A new study has found that a green jackfruit flour meal improves the defence against diabetes by lowering blood sugar. Presented late last month at the American Diabetes Association (ADA2020) annual conference in Chicago, it showed that the regular consumption of green flour helped in improving glycemic control in type 2 diabetes (T2DM) patients.
Called, ‘A randomised, double-blind, placebo-controlled study to evaluate the glucose-lowering effect of Jackfruit365 green jackfruit flour in type 2 diabetes mellitus patients’, it was done by James Joseph.
He is a long-time brand ambassador of jackfruit and the founder of Jackfruit365. It was co-authored by A Gopal Rao and Sunil Nayak of the Rajiv Gandhi Institute of Medical Sciences at Srikakulam, Andhra Pradesh. Green jackfruit when prepared as a meal is similar in texture to a mashed potato and is a traditional replacement for cooked rice in Sri Lanka and Kerala. In flour form, green jackfruit is easy to integrate with a variety of daily food such as idli, dosa and upma.
India does not consume sufficient fruits and vegetables, said Joseph, instead it relies on excess refined rice and wheat. “When one spoon of rice or wheat flour is replaced by that of jackfruit, there is a reduction of carbohydrate which is revealed in one’s sugar levels. There is also a decrease in calories, which helps in losing weight. Thirdly, the flour which contains fibre helps largely with bowel movement,” he says.
When a pre-diabetic or diabetic patient arrives at the doctor’s clinic, he is advised medical nutritional therapy which can control blood sugar. “For this, jackfruit is a local solution. It has been clinically proven in our study. We need our healthcare professionals to mention about food that is grown and available nearby,” James adds.
Dr Tom Babu, who heads the Division of Diabetes & Endocrinology at Silverline Hospital in Kochi, affirms the same. “The high-fibre content in jackfruit and the lower glycemic load is not just good for diabetic patients, it also works for cholesterol and obesity patients,” he says.
Goodness at every step
Serbia-based food consultant Simy Mathews vouches for the goodness of jackfruit flour. “Several years ago, I was a contestant on a cooking reality show on a regional channel.

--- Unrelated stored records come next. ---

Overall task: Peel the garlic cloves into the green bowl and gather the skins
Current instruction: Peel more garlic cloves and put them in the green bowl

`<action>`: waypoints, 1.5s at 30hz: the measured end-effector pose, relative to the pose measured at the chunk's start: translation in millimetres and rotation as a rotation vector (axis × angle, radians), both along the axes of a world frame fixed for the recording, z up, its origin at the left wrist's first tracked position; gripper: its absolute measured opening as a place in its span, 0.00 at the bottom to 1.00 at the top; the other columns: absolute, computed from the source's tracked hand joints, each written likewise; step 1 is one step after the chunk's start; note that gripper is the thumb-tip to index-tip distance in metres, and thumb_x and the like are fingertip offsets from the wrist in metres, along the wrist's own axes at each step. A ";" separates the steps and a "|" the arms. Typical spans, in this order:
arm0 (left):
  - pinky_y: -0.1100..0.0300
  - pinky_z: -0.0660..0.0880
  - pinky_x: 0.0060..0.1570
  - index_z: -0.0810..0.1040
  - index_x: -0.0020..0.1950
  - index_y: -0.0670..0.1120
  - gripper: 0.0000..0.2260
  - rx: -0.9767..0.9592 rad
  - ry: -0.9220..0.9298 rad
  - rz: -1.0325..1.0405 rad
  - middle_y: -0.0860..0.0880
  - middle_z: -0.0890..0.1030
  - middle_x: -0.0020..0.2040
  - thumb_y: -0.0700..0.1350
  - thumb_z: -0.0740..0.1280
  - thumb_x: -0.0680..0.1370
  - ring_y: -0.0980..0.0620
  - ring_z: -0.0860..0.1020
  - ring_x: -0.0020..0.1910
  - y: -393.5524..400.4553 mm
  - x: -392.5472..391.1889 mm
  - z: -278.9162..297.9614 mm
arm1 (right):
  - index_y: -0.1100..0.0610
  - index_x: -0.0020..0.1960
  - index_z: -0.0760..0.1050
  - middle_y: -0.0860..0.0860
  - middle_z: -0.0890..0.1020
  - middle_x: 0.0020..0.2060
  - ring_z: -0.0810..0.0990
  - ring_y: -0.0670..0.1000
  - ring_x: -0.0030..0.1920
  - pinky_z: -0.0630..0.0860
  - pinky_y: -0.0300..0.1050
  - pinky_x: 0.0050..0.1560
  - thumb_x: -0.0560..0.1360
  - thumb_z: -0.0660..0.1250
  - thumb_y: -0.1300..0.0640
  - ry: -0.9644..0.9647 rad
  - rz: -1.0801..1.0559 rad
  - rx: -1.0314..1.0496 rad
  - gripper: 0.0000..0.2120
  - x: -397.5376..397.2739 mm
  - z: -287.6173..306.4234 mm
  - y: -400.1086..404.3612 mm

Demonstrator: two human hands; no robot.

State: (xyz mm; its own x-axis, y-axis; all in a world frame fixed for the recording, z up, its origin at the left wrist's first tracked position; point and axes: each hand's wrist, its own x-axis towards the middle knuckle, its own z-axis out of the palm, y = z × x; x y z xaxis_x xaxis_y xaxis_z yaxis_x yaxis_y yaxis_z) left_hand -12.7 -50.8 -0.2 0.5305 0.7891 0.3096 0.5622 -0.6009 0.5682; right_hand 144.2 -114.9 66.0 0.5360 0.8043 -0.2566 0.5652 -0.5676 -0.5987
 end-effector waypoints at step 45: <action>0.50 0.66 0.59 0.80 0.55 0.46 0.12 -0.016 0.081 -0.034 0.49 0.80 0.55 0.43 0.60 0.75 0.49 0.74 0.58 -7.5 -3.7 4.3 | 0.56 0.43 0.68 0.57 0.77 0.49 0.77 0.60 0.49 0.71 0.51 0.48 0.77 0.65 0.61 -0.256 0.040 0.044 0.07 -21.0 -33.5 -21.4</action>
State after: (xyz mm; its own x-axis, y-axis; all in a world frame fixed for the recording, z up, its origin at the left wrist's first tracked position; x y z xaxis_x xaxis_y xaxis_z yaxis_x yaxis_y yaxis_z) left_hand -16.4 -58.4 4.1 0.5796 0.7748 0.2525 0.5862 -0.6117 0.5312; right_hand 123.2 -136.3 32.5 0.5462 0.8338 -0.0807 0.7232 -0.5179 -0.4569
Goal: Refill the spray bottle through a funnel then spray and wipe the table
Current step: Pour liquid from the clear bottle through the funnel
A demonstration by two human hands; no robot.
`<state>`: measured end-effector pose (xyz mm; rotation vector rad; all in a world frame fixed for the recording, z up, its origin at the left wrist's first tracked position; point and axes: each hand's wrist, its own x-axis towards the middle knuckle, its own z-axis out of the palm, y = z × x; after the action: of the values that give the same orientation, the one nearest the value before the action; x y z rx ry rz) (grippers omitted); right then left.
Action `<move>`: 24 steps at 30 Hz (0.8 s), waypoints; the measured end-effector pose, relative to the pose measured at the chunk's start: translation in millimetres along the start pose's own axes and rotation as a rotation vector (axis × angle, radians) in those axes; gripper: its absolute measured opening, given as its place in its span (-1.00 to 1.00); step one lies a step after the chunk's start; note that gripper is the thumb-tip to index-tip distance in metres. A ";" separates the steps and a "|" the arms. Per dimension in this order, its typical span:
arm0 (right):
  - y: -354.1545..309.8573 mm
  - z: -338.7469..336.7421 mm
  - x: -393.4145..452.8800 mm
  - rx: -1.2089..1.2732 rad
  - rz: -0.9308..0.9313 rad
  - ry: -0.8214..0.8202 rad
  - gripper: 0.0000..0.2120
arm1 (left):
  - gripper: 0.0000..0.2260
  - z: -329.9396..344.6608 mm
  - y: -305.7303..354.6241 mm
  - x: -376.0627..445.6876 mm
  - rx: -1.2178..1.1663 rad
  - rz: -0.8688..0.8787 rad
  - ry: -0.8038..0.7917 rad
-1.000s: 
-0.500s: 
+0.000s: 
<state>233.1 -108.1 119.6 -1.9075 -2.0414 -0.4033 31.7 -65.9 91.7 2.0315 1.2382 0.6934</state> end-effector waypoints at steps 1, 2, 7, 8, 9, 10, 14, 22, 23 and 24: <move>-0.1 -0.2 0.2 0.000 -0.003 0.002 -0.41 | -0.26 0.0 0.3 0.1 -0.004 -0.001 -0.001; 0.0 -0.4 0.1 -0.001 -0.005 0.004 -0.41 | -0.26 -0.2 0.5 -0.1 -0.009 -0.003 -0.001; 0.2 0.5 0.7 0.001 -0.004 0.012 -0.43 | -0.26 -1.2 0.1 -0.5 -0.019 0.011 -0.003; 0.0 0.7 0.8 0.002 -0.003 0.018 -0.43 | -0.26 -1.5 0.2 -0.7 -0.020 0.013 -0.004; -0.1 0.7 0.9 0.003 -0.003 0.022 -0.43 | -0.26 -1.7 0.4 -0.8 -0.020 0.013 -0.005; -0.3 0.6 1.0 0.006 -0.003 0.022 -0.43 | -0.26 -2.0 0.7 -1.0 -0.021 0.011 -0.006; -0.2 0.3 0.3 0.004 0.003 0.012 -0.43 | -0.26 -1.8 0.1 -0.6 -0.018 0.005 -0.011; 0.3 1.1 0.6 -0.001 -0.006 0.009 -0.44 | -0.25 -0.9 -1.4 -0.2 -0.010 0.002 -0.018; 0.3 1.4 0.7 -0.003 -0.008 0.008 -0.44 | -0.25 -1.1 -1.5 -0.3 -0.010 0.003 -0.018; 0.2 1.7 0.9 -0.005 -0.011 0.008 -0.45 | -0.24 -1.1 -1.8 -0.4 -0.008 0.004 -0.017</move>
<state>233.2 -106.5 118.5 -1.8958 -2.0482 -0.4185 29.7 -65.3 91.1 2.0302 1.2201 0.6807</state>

“A chef on the show spoke about the benefits of jackfruit and mentioned that the flour could be used for baking. So my mother dried raw jackfruit and ground it into flour and that’s how I started using the ingredient to bake. I’ve been using it for over five years now. When I first baked a cake with it, the difference was unnoticeable. I now use it in pancakes, cakes, cookies and even to make puttu,” she says.
Underrated back home
Kerala-based food technologist and nutritionist Jeffriya Joby, also the founder of Jo Fitness, stresses that the tropical fruit is largely underrated in easily available countries.
“The properties of jackfruit are such that it can be compared to medicine; every element of the fruit is nutritious. The presence of Vitamin C is an immunity booster. Jackfruits also have cancer-curing properties,” she shares.
The lower glycemic value makes jackfruit flour a perfect for chapattis. “We suggest unripened fruit to diabetes patients,” she says.
Chef Suresh Pillai, Culinary Director, Raviz Group of Hotels, an ardent lover of the fruit, says that of late, Kerala has seen several value-added products of the fruit, ranging from jam to flour. “In earlier times, one jackfruit would suffice for six households,” he says.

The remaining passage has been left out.